German shepherd Rabeleis has been burying his bones in the Earthleighs’ terrace. Mae Earthleigh (Carole Landis) wants her husband Arthur (George Brent) to tell off their next-door neighbor (and Rabeleis’ owner) David Galleo (Turhan Bey), and have him get rid of the dog, or they will have him evicted. Mae leaves by train to go visit her sister, and while she is gone, Arthur goes to a restaurant, where he meets Olive Jenson (Ann Dvorak). After flirting and drinking together, Arthur invites her back to his home. However, he decides against it, but can’t get her out of his apartment, and she ends up fainting. Arthur, believing her to be dead and unwilling to risk the scandal, tries to leave her on David’s terrace. The police are called when two nosy neighbors see the “body” (considering how much the news had mentioned a serial killer in the area), but Olive wakes up for David and his girlfriend, Deborah Tyler (Virginia Mayo), and they plan to get their revenge on Arthur for trying to evict Rabeleis. They fool Arthur into helping them bury a dummy made up to look like Olive, while the strain continues to get to him. Meanwhile, Olive ends up causing trouble between David and Deborah when she won’t leave his apartment, either.

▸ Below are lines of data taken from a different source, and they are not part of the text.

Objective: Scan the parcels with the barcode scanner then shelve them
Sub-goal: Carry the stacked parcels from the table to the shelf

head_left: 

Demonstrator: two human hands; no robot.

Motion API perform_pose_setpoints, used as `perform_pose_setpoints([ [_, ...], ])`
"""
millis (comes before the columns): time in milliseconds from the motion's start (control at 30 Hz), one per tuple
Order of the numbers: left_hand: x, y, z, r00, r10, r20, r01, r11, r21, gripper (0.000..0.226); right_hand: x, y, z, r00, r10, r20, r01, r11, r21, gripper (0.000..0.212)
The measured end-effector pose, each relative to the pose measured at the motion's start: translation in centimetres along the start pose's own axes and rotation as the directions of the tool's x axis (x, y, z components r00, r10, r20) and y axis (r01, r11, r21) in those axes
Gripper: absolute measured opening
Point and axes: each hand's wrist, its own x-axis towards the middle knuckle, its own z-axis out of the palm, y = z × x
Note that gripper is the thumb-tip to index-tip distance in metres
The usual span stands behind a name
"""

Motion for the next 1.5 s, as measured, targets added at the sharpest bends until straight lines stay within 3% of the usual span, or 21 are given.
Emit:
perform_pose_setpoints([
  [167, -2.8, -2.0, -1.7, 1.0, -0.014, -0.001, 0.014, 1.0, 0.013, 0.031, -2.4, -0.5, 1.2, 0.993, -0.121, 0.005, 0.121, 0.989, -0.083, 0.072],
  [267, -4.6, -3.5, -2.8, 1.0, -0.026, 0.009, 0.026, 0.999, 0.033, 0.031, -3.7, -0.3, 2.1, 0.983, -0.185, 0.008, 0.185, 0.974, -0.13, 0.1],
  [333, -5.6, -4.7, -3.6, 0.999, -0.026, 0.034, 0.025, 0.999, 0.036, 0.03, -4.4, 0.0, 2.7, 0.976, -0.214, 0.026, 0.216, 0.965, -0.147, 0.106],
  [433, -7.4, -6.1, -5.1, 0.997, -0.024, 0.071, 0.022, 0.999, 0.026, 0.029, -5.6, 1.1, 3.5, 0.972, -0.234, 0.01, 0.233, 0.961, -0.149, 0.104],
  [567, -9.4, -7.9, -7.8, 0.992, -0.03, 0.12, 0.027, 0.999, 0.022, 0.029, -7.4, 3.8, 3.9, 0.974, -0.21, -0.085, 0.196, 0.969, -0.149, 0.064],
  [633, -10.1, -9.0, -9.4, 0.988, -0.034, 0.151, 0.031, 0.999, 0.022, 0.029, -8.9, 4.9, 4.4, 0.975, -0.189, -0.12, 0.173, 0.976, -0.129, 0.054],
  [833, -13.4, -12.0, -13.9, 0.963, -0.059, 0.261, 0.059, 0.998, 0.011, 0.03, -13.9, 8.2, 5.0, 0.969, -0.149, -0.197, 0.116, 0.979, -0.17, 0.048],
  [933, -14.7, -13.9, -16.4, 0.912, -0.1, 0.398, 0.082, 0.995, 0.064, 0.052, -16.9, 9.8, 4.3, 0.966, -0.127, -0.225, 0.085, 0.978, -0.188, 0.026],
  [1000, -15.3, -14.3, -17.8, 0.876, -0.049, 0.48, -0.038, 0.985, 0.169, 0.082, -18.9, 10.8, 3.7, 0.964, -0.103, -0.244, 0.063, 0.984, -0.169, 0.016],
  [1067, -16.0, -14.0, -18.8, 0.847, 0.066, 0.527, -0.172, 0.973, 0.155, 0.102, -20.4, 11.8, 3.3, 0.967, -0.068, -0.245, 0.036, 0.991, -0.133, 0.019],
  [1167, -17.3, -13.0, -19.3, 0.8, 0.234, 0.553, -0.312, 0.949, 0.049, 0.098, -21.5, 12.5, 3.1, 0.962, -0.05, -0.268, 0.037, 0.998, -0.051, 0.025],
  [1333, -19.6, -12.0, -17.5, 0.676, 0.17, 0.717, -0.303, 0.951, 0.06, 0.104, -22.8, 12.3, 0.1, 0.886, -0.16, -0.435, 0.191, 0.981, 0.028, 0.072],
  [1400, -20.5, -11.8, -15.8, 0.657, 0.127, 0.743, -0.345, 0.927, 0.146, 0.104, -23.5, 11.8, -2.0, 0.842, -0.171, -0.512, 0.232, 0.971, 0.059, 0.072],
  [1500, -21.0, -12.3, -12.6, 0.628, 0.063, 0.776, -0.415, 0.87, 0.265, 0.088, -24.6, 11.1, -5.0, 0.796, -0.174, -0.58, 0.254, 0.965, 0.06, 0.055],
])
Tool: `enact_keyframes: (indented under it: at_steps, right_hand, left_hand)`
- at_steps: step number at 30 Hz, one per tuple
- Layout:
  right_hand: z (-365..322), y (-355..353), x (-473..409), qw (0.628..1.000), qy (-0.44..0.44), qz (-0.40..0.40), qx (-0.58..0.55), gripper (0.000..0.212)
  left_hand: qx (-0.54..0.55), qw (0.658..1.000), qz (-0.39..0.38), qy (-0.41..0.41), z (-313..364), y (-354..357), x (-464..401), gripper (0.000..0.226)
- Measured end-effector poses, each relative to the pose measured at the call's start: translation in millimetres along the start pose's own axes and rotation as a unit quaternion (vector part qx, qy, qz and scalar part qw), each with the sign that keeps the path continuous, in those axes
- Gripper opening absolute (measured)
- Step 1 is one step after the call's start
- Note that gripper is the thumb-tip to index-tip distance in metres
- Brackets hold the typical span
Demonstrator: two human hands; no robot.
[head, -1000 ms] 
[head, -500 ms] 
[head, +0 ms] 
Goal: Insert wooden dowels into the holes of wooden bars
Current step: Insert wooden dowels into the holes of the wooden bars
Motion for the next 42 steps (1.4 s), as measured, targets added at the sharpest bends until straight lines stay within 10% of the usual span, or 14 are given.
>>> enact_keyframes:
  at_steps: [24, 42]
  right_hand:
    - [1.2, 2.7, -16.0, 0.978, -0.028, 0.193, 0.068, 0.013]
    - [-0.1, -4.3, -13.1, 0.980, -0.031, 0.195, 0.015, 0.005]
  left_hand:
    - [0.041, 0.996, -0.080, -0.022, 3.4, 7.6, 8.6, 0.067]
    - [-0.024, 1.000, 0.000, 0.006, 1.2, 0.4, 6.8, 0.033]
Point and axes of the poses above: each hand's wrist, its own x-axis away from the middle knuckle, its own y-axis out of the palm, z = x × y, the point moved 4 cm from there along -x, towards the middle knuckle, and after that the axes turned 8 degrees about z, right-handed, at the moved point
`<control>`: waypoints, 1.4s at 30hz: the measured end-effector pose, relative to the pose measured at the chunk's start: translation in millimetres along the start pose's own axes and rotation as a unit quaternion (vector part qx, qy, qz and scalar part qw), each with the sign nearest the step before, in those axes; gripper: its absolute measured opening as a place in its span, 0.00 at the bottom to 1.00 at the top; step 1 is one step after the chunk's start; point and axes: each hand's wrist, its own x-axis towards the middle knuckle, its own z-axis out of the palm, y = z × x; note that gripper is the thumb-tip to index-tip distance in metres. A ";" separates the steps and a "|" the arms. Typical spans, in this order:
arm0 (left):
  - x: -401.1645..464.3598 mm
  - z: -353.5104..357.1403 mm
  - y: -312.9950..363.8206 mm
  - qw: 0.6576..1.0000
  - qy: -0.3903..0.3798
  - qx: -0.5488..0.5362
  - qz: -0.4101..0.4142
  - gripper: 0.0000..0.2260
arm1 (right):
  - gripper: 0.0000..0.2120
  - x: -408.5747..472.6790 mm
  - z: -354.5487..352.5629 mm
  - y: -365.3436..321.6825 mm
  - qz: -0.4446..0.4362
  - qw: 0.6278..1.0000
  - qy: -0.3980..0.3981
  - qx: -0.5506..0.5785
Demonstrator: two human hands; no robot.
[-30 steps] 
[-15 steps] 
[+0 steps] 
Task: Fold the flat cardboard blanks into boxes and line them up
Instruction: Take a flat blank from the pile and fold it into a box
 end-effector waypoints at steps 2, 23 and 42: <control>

I admit, I had a lot of fun with this movie. Now, to be fair, this movie does require a LOT of suspension of disbelief, considering George Brent’s Arthur Earthleigh is told by Olive that she has trouble with fainting, and he conveniently forgets it (although, to be fair, the two spinsters watching everyone do admit he tends to forget things when we are first introduced to him). Still, Ann Dvorak as Olive is absolutely hilarious, as she is almost always tipsy, and easily gets under everyone’s skin as she continuously overstays her welcome, whether with Arthur or with David. Of course, watching David and Deborah play a trick on Arthur and have him help bury a dummy is hilarious, as is Arthur’s visit to the lawyer to tell him about the “murder.” Is this one of the absolute best comedies you can find? No, but it was a fun one, and easily recommended just the same!

This movie is available on Blu-ray and DVD from Classicflix. Honestly, that alone should say how wonderful this movie looks (great!), and it certainly made it an easy decision to give this movie (which I had never even heard of before they announced it) a try! An easy recommendation as the best way to see it!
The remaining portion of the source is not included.